Pemerintah Pakistan sedang berupaya untuk melarang partai mantan perdana menteri yang dipenjara, Imran Khan.
Langkah tersebut dilakukan beberapa hari setelah putusan mahkamah agung menjadikan Pakistan Tehreek-eInsaf (PTI) sebagai partai terbesar di parlemen negara tersebut.
Menteri informasi, Attaullah Tarar, mengatakan pemerintah juga akan mengajukan tuntutan pengkhianatan terhadap Khan, yang dipecat dari jabatan dalam voting tidak percaya pada tahun 2022 dan menyebabkan kerumunan pendukungnya turun ke jalan sebelum penangkapan dan penjarahan pada bulan Agustus 2023.
Tarar mengatakan langkah untuk melarang PTI dilakukan karena pendukung Khan telah menargetkan instalasi militer selama kekerasan setelah penangkapannya sebelumnya atas tuduhan korupsi pada Mei tahun lalu serta tuduhan pendanaan asing.
Meskipun telah terjadi penindasan yang keras, jutaan orang masih memilih PTI dalam pemilu pada bulan Februari tahun ini dan partai tersebut, yang terpaksa menurunkan kandidat sebagai independen, menyatakan kemenangan di tengah tuduhan pemalsuan suara massal yang mendukung pemerintah yang berkuasa. Protes meletus di seluruh negara beberapa hari setelah pemilu.

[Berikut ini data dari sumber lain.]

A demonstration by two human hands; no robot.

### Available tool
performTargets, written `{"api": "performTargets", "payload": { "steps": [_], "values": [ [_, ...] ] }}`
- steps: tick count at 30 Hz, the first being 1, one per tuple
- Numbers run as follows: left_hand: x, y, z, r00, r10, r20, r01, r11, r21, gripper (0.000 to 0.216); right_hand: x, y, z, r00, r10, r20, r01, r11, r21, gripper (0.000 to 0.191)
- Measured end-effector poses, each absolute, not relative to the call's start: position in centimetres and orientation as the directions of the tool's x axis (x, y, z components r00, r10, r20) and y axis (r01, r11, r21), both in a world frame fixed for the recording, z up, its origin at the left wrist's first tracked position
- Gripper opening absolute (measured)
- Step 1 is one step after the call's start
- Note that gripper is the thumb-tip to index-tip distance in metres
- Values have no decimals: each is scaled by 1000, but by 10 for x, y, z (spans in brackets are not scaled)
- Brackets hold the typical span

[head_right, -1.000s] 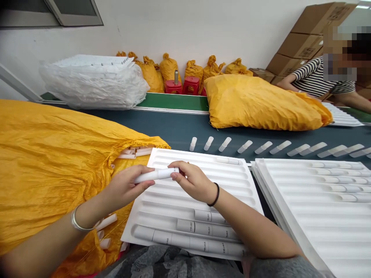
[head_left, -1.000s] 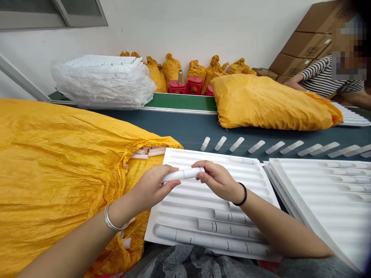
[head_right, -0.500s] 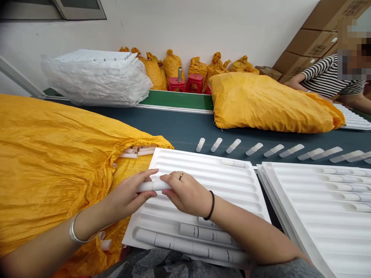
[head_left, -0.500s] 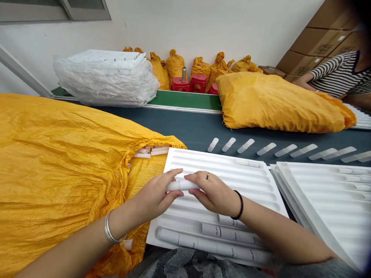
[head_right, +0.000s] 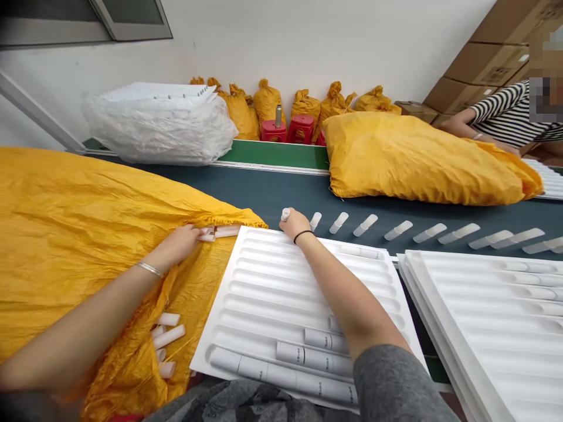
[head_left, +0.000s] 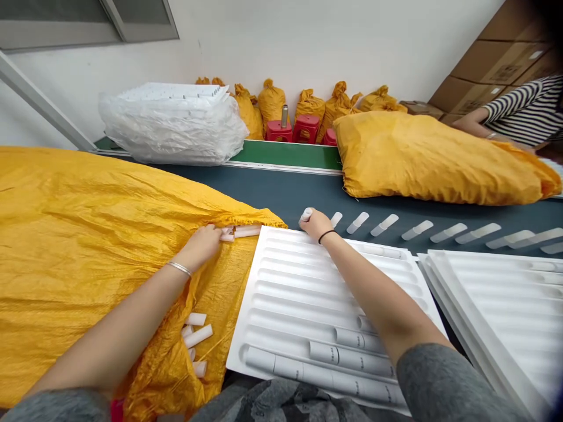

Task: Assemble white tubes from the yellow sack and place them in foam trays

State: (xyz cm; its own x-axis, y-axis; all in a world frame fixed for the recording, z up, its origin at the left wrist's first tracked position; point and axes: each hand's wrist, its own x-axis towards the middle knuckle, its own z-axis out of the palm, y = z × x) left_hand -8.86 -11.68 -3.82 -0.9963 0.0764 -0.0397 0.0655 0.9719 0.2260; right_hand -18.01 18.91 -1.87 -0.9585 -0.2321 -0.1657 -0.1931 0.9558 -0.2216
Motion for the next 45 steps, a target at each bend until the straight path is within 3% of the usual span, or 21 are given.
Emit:
{"api": "performTargets", "payload": {
  "steps": [4, 8, 10, 11, 13, 17, 23, 28, 30, 33, 35, 37, 40, 43, 45],
  "values": [
    [-93, -123, -48, -995, 95, -7, 92, 975, 202, 23, -193, 196, -14, -942, -183, -281, -140, 976, -167, 20],
    [-84, -110, -34, -979, 195, 55, 203, 939, 277, 27, -146, 201, 10, -954, -211, -213, -194, 976, -96, 31],
    [-76, -99, -23, -964, 238, 117, 264, 900, 346, 28, -98, 199, 16, -915, -356, -190, -342, 934, -99, 31],
    [-72, -92, -17, -953, 256, 162, 301, 868, 395, 27, -70, 197, 15, -812, -545, -209, -534, 838, -112, 30],
    [-62, -77, -6, -923, 286, 259, 381, 781, 495, 24, -16, 190, 6, -577, -792, -199, -776, 608, -167, 26],
    [-50, -51, 9, -886, 320, 334, 462, 651, 602, 18, 52, 175, -23, -396, -906, -146, -875, 421, -238, 32],
    [-40, -32, 15, -945, 206, 255, 326, 504, 800, 23, 65, 169, -39, -387, -919, -73, -893, 394, -219, 12],
    [-33, -26, 15, -986, 8, 166, 166, 89, 982, 34, 64, 166, -35, -366, -929, -61, -899, 370, -234, 10],
    [-32, -26, 17, -989, -33, 147, 150, -86, 985, 39, 56, 168, -26, -421, -905, -61, -846, 416, -332, 16],
    [-28, -29, 21, -998, -45, 50, 60, -265, 962, 36, 29, 178, -9, -637, -770, -21, -585, 501, -637, 22],
    [-24, -31, 24, -999, -51, -7, 9, -314, 949, 33, 7, 186, 1, -793, -609, 33, -376, 446, -813, 20],
    [-21, -33, 25, -998, -55, -35, -17, -301, 953, 31, -15, 195, 7, -875, -471, 113, -299, 342, -891, 22],
    [-18, -32, 25, -996, -60, -63, -48, -235, 971, 30, -37, 206, 14, -858, -416, 303, -447, 311, -839, 27],
    [-16, -30, 26, -995, -60, -74, -60, -214, 975, 31, -48, 213, 19, -738, -456, 498, -664, 353, -660, 31],
    [-16, -30, 28, -996, -52, -78, -66, -209, 976, 33, -53, 217, 21, -666, -501, 553, -739, 341, -581, 33]
  ]
}}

Mahkamah agung memutuskan minggu lalu bahwa PTI adalah partai politik yang memenuhi syarat untuk 20 kursi tambahan dalam sengketa pasca-pemilu yang muncul dari kandidatnya yang berdiri sebagai independen. Putusan itu memberikan anggota PTI kursi yang dipesan untuk perempuan dan minoritas.
Kasus-kasus besar yang menimpa Khan telah ditangguhkan, termasuk vonis pernikahan ilegal yang mengancam dengan hukuman tujuh tahun penjara tetapi dibatalkan oleh pengadilan di Islamabad pada hari Sabtu.
Sayed Zulfi Bukhari, ajudan dekat dan penasihat urusan internasional dan media, mengatakan: “Ini adalah langkah menuju hukum militer yang lunak. Ini merupakan tanda kepanikan karena mereka menyadari bahwa pengadilan tidak bisa diancam dan diberi tekanan.”
Komisi Hak Asasi Manusia Pakistan (HRCP), sebuah LSM lokal, mengatakan larangan terhadap PTI adalah tindakan inkonstitusional. “Hal ini juga merupakan pukulan besar terhadap norma demokratis, terutama ketika mahkamah agung sudah einstimmig menyatakan bahwa PTI adalah partai politik,” kata HRCP dalam pernyataannya.
PTI telah dihadapi dengan penindasan yang keras sejak tahun lalu. Para pemimpinnya direpotkan dan ditangkap menjelang pemilu umum dan militer memaksa ajudan dekat Khan meninggalkan partai tersebut.
Sheikh Waqas Akram, seorang anggota parlemen PTI, mengklaim suasana hati pemerintah telah berubah setelah putusan minggu lalu. “Pemerintah telah menjadi frustrasi setelah keputusan terbaru mahkamah agung, karena PTI telah menjadi partai terbesar di parlemen,” katanya. “Mereka [pemerintah] sedang membawa negara menuju kekacauan. Kami sudah mengatakan sejak pemilu Februari, ini bukan pemerintahan yang sah. Putusan pengadilan telah membuktikannya.”